**WHAT IS REQUIRED:** In the copy, include all of the listing exactly and none of its pictures.
***** DATA PROVIDED
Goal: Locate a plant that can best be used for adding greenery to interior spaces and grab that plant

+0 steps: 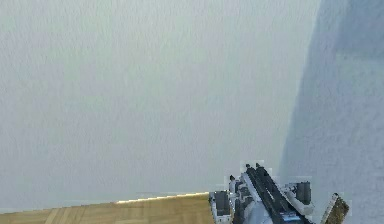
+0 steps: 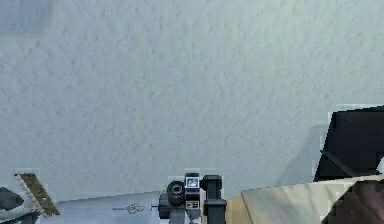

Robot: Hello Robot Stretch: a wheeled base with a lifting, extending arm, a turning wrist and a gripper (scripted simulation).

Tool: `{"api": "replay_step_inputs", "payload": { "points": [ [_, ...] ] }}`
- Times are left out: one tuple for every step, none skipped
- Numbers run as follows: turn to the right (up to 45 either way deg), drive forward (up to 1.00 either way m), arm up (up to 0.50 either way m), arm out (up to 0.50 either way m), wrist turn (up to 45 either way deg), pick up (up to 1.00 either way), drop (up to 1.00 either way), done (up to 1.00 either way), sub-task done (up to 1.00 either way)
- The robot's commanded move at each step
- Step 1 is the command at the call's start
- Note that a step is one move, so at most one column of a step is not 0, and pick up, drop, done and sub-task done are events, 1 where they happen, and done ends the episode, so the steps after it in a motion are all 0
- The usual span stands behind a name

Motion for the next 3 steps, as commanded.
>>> {"api": "replay_step_inputs", "payload": {
  "points": [
    [0.0, 0.00, 0.00, 0.00, 45.0, 0.00, 0.00, 0.00, 0.00],
    [0.0, 0.00, 0.00, 0.00, 45.0, 0.00, 0.00, 0.00, 0.00],
    [0.0, 0.00, 0.00, 0.00, 45.0, 0.00, 0.00, 0.00, 0.00]
  ]
}}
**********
**EXERCISE ANSWER:**
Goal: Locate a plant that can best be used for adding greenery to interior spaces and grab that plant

+0 steps: 
+0 steps: 

Robot: Hello Robot Stretch: a wheeled base with a lifting, extending arm, a turning wrist and a gripper (scripted simulation).

Tool: `{"api": "replay_step_inputs", "payload": { "points": [ [_, ...] ] }}`
- Times are left out: one tuple for every step, none skipped
- Numbers run as follows: turn to the right (up to 45 either way deg), drive forward (up to 1.00 either way m), arm up (up to 0.50 either way m), arm out (up to 0.50 either way m), wrist turn (up to 45 either way deg), pick up (up to 1.00 either way), drop (up to 1.00 either way), done (up to 1.00 either way), sub-task done (up to 1.00 either way)
- The robot's commanded move at each step
- Step 1 is the command at the call's start
- Note that a step is one move, so at most one column of a step is not 0, and pick up, drop, done and sub-task done are events, 1 where they happen, and done ends the episode, so the steps after it in a motion are all 0
- The usual span stands behind a name

Motion for the next 3 steps, as commanded.
>>> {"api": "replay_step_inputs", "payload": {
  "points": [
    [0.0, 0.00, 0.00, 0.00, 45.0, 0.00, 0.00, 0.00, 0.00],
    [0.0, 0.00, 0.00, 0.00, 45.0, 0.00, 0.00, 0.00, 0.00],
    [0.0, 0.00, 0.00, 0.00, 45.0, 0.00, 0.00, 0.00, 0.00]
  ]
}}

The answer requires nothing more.